## Task to carry out
Exactly how many lines in the listing contain "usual"? Respond with the number and nothing more.

⁂

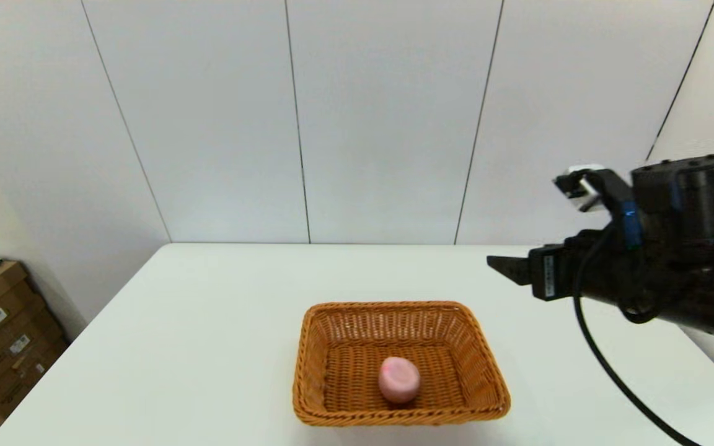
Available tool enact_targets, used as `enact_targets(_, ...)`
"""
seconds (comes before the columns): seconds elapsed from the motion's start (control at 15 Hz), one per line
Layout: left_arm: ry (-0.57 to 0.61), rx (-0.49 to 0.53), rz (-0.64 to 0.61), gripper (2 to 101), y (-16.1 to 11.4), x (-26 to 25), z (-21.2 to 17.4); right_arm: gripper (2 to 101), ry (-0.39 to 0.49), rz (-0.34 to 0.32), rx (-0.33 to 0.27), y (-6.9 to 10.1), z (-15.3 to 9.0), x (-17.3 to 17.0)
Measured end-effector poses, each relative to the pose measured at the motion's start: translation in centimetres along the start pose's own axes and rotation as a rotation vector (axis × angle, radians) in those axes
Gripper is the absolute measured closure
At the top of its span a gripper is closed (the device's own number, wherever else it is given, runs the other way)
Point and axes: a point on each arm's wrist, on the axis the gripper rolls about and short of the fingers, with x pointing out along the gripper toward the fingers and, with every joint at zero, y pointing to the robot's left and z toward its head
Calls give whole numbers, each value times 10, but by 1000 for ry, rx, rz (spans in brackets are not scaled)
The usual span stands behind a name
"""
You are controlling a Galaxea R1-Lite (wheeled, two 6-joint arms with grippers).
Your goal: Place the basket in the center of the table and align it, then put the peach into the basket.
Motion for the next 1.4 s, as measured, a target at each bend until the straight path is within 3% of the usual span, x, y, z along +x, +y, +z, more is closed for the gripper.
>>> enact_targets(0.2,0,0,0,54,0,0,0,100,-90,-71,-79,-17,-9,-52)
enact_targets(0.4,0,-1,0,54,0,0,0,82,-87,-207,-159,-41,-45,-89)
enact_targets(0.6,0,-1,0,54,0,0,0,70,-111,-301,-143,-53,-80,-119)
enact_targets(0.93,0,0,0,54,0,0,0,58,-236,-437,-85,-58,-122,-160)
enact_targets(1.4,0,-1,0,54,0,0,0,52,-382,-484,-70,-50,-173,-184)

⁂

## Result for this exercise
2